The answer is to be an exact copy of the lines below running from the line with "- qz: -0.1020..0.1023" down to the line with "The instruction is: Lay", both ends included, and nothing more.
[Exercise inputs Boundary: Start]
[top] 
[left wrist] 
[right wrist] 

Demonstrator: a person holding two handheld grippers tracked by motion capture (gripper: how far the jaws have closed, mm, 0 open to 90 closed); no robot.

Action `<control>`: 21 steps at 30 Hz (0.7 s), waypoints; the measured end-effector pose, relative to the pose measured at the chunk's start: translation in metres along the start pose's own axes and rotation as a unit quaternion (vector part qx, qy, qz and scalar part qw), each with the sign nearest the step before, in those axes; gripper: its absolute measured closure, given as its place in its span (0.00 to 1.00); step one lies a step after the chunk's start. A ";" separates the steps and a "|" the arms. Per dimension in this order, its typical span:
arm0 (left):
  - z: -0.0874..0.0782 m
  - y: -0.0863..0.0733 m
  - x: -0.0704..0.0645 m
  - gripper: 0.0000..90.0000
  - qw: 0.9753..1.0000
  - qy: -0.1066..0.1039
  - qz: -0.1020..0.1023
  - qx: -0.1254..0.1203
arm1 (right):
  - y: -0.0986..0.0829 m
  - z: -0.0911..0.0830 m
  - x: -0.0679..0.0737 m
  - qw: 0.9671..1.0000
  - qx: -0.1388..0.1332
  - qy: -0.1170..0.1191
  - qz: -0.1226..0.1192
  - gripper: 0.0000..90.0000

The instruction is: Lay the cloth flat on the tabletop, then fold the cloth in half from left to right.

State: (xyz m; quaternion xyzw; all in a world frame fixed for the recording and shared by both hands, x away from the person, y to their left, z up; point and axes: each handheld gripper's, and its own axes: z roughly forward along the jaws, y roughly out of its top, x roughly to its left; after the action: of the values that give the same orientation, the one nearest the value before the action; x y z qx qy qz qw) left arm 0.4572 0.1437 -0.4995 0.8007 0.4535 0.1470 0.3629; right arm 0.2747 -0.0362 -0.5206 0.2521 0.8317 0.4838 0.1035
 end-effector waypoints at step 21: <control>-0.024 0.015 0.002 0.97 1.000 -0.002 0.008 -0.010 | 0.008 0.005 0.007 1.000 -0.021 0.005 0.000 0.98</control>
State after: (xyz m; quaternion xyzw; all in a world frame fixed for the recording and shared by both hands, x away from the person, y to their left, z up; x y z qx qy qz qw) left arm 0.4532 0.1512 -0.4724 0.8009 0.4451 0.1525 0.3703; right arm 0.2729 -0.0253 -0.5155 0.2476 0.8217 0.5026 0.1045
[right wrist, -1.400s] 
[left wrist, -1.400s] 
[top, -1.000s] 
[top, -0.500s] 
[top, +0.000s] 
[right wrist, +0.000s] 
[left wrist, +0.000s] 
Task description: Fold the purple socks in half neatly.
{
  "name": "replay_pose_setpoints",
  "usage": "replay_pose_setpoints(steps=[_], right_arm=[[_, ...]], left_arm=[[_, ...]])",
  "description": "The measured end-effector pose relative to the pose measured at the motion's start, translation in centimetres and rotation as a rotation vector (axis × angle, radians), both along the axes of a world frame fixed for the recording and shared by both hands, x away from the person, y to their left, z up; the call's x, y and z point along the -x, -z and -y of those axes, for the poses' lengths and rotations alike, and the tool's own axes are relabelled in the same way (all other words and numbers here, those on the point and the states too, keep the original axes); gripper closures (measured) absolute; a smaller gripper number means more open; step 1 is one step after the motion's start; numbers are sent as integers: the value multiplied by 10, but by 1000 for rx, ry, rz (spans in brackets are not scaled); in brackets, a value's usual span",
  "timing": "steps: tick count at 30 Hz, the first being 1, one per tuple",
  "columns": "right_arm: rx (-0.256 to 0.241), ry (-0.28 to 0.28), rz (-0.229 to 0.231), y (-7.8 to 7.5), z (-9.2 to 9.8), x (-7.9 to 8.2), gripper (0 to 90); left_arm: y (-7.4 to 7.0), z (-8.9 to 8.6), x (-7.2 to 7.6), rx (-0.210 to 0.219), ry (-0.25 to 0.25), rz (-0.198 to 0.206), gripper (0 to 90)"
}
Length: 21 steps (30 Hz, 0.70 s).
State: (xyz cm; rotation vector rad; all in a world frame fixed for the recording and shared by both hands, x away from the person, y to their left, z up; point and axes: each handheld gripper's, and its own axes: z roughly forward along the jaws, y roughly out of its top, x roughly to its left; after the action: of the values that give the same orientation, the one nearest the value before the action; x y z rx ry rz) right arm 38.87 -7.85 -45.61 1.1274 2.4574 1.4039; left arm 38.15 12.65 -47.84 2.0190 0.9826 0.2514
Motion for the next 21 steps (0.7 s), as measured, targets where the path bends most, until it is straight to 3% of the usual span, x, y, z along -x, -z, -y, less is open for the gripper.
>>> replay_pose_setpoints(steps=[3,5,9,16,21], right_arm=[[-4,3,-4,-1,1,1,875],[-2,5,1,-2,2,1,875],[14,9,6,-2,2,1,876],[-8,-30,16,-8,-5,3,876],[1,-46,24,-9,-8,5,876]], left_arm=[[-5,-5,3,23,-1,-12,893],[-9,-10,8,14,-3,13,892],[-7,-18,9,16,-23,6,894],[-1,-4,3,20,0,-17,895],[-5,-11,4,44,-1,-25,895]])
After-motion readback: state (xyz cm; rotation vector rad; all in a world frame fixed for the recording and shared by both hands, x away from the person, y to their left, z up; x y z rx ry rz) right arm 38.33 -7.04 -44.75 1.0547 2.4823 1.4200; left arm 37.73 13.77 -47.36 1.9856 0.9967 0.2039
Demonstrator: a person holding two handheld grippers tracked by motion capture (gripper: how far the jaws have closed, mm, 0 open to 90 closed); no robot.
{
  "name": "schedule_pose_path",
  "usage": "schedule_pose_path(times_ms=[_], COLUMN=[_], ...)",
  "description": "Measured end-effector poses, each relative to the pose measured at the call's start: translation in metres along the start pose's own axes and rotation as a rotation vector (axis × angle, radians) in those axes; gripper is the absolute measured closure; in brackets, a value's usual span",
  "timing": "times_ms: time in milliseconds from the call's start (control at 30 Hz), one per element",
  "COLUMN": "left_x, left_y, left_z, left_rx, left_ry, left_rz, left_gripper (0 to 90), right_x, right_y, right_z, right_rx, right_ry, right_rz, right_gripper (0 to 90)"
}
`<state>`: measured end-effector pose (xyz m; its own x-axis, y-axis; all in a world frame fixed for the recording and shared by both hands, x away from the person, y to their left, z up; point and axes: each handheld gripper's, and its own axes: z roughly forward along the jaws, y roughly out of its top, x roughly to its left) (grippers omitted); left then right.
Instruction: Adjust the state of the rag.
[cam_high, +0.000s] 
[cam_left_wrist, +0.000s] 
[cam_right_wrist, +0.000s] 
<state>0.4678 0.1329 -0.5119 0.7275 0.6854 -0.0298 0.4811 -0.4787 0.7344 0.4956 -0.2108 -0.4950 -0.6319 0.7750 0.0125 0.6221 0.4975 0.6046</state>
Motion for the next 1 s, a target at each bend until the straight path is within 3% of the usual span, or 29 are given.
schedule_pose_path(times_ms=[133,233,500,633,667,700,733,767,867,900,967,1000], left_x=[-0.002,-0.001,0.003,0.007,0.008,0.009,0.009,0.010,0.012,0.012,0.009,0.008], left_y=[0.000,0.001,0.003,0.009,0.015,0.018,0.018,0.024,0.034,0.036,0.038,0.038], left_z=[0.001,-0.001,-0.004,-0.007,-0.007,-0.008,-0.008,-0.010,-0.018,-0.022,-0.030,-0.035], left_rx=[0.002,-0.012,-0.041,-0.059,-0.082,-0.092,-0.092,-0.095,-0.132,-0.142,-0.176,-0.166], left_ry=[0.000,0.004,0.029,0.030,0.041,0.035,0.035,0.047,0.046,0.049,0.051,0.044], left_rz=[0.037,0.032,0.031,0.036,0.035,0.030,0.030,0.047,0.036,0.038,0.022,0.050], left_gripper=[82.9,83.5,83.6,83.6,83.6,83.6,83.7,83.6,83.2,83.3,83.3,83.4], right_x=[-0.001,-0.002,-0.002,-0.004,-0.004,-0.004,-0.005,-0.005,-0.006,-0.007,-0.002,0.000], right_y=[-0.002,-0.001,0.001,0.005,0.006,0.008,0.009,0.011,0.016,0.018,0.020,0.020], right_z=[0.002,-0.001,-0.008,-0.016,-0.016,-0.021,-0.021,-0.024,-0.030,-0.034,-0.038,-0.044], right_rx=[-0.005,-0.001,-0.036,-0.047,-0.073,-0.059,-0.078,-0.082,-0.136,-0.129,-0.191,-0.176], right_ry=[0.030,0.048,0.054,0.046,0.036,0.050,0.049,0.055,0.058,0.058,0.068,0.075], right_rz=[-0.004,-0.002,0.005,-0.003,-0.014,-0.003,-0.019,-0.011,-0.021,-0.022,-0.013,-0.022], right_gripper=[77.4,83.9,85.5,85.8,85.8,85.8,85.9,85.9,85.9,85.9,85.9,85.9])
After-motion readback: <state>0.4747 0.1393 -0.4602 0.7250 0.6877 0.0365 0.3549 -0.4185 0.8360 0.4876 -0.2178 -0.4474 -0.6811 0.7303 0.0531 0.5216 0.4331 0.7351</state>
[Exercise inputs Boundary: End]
### Answer section:
  - qz: -0.1020..0.1023
  - qx: -0.1254..0.1203
arm1 (right):
  - y: -0.0986..0.0829 m
  - z: -0.0911..0.0830 m
  - x: -0.0679..0.0737 m
  - qw: 0.9671..1.0000
  - qx: -0.1388..0.1332
  - qy: -0.1170..0.1191
  - qz: -0.1226..0.1192
  - gripper: 0.0000..90.0000

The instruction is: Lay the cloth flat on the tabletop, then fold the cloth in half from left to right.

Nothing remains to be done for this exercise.